Abstract:
Based on a letrozole-induced rat model of polycystic ovary syndrome (PCOS), serum metabolomics was employed to characterize metabolic abnormalities, identify potential biomarkers, and investigate their roles in the pathogenesis and progression of PCOS. Metabolomic analyses revealed significantly decreased levels of cholesterol, pregnenolone, leucine, and citrate in the serum of model rats, accompanied by elevated levels of androsterone glucuronide (ADTG) and linoleic acid, indicating dysregulation of key pathways including steroid biosynthesis, branched-chain amino acid metabolism, tricarboxylic acid (TCA) cycle, and lipid metabolism.
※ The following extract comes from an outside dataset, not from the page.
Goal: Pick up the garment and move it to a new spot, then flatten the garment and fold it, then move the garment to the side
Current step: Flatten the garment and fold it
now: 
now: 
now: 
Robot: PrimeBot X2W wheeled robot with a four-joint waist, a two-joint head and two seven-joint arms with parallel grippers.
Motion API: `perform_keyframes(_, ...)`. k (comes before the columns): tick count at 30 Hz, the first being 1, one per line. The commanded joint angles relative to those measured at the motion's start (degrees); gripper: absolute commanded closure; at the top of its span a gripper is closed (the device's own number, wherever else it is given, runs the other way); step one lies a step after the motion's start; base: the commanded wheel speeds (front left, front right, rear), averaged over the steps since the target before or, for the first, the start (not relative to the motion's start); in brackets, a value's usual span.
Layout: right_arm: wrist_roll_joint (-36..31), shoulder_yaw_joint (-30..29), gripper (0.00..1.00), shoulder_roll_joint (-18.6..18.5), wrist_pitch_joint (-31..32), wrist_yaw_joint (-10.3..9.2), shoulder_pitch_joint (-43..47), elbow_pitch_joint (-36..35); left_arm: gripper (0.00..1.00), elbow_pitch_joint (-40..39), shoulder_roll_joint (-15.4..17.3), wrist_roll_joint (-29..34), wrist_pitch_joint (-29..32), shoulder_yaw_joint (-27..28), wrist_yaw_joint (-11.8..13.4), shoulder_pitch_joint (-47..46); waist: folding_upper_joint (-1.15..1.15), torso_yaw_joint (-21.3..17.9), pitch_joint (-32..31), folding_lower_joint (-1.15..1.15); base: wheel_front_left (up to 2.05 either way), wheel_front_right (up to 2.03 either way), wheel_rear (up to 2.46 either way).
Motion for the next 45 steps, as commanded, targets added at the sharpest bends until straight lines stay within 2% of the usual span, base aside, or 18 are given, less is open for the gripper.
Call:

To elucidate the tissue origins and molecular mechanisms underlying these metabolic alterations, ovarian proteomics and qRT-PCR analyses were further integrated. The results confirmed the upregulation of key enzymes involved in the related metabolic pathways, such as 17
α-hydroxylase (CYP17A1), 11
β-hydroxysteroid dehydrogenase (HSD11B1), branched-chain amino acid aminotransferase (BCAT2), fatty acid desaturase 2 (FADS2), and oxoglutarate dehydrogenase (OGDH). These findings suggest that both “cholesterol precursor depletion-androgen accumulation” and “energy/lipid metabolic reprogramming” constitute core features of metabolic disturbances in PCOS. Through multi-omic cross-validation, six serum metabolites with high stability and clinical translational potential were identified as promising combinational biomarkers for the auxiliary diagnosis of PCOS. This study employed a metabolomics-guided strategy, supported by proteomic and transcriptomic validation, which has not only deepened our understanding of PCOS metabolic mechanisms but also provided us with a theoretical foundation for its auxiliary diagnosis.